ANDREW Bogut speaks and you can start to feel the huge impact this will have across the nation and, importantly for us, the ripple effects in Ballarat.
This is bigger than words. Bogut’s press conference this week was taking action. It followed active involvement with the National Basketball League’s NextGen camp in Melbourne.
Bogut is making an big investment back in Australian hoops.
If you want a leading example of why grassroots clubs in any sport should let players go to test their game at a higher level – This. Is. It.
Bogut signed with NBL club Sydney Kings last month after 13 seasons playing NBA in the United States.
There are some who have suggested Bogut would have been better to have signed off his career – which includes a 2015 championship ring with Golden State Warriors – on a high note, rather than come back and be less than his best in Australia.
Bogut believes Australia’s marquee men’s league can become second in standard only to the NBA. He believes he can help the game here.
He knows showing up and speaking out will promote Australian basketball and, speaking one-on-one with Fairfax Media’s lead basketball scribe Roy Ward, can remind young players they can have a sporting career in basketball.
Bogut wants to help keep emerging talent in the game, preventing code swapping to AFL or from giving up on the game altogether.

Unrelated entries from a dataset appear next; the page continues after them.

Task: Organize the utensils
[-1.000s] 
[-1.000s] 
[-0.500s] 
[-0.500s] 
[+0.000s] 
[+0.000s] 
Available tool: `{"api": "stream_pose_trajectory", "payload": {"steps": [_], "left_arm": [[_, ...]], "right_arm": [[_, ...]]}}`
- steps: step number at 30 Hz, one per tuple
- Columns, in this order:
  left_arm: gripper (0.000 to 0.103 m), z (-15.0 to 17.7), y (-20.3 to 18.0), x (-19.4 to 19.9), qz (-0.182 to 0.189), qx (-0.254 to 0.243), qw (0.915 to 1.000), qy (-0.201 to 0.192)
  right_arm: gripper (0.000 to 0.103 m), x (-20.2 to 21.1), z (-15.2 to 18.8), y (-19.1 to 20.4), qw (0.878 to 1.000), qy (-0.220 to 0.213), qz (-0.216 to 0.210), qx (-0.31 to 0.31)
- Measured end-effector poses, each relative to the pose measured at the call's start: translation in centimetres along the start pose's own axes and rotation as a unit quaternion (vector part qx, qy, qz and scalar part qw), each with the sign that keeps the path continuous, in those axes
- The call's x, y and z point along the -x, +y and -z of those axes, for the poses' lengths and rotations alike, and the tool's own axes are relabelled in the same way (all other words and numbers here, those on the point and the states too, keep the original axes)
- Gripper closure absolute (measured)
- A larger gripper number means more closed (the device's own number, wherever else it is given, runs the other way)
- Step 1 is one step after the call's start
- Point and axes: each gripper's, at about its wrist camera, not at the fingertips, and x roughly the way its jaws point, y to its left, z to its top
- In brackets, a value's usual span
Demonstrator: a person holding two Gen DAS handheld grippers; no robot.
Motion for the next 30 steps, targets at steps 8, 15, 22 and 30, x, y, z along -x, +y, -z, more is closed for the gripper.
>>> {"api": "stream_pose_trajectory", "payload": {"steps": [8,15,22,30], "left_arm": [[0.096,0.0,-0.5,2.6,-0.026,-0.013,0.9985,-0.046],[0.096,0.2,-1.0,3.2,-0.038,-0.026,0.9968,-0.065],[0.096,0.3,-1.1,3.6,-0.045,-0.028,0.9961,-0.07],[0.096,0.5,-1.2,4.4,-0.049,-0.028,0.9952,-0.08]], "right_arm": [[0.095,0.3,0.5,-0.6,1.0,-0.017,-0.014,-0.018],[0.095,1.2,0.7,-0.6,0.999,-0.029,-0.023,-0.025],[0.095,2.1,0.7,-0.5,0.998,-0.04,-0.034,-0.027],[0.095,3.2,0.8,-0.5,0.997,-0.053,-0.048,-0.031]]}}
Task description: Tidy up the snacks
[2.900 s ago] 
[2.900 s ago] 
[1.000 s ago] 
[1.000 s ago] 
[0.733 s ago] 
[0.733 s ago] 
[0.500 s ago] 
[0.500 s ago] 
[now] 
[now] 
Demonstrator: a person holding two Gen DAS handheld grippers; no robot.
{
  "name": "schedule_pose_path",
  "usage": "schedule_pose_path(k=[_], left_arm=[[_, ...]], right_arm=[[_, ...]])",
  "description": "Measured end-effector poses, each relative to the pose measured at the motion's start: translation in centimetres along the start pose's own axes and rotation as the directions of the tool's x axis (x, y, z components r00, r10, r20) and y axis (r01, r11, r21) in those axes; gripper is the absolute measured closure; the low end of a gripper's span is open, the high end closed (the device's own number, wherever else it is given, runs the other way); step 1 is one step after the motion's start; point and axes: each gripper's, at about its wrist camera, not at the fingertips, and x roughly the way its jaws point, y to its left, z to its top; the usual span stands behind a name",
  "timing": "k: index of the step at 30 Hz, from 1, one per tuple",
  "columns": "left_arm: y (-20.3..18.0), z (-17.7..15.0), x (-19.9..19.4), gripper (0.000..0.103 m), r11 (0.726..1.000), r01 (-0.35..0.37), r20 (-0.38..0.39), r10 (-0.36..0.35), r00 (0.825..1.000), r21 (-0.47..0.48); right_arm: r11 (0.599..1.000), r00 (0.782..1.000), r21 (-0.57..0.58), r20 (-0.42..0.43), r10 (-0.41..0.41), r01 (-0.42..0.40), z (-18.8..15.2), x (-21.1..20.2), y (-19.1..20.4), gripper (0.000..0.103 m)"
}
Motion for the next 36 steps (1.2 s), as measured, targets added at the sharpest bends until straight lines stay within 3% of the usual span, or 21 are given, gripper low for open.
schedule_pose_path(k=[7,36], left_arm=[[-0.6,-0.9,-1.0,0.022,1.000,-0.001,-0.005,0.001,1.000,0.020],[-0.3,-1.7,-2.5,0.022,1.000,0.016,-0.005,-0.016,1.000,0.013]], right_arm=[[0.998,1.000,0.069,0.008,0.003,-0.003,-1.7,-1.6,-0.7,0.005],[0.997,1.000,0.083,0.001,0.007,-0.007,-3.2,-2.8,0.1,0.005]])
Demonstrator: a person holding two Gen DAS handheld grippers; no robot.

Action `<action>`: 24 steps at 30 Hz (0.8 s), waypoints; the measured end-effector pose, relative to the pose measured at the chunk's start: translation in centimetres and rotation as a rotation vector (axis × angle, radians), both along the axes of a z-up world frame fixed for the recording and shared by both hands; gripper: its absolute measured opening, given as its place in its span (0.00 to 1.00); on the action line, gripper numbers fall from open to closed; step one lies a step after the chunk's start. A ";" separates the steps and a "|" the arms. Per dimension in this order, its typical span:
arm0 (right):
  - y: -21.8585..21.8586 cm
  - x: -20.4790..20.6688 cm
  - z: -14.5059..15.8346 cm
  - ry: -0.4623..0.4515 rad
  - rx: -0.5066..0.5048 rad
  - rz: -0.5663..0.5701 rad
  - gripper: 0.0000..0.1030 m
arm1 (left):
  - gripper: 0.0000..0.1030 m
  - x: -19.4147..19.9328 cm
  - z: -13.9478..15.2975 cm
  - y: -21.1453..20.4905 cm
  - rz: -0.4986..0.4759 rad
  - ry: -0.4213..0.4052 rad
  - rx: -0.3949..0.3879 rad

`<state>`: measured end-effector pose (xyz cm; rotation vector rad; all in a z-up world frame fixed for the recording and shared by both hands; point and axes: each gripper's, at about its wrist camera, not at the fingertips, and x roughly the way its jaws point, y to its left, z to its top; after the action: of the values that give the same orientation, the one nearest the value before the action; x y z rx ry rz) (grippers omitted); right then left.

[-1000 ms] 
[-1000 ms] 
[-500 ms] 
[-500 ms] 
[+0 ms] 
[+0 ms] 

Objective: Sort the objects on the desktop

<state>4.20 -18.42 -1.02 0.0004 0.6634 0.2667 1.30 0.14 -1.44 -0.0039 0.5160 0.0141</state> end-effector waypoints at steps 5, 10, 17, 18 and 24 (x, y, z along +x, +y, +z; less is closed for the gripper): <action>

This is about showing a pathway to what is possible.
In turn, this will sharpen the game in Ballarat.
A rejuvenated NBL has been gathering momentum as it capitalises on heightened Australian interest in the NBA. Access to watching live American sport on pay-television or via streaming has fueled more spectator fans in a sport that has long had high participation rates on the floor.
If the NBL gets it right at the top and this flows to the grassroots.
Bogut launched his career in the South East Australian Basketball League, which fields our Ballarat Miners and Rush. He understands exactly what it takes to make those next steps and the gaps that need filling to reach the NBL, NBA or American college basketball.
The NextGen camp, in its second year, featured strong SEABL representation including emerging players from Bendigo and Geelong. Evidence of what they learned will feed straight back on to the court against our players. And this will be the same for those who manage court-time with or against Bogut next summer.
We have NBL talent, including Melbourne United championship duo Peter Hooley and Sam Short, and a proud history of American imports and our own international exports among Ballarat Miners and Rush.
As their games sharpen, so too will the younger, emerging talent around them in Ballarat.
When Bogut speaks, this demands attention to what Australian has to offer in the game. Ultimately this draws greater interest in promoting talent, like the NextGen academy or SEABL ranks, and spark more international intrigue about opportunities to play here. This is definitely an exciting listen.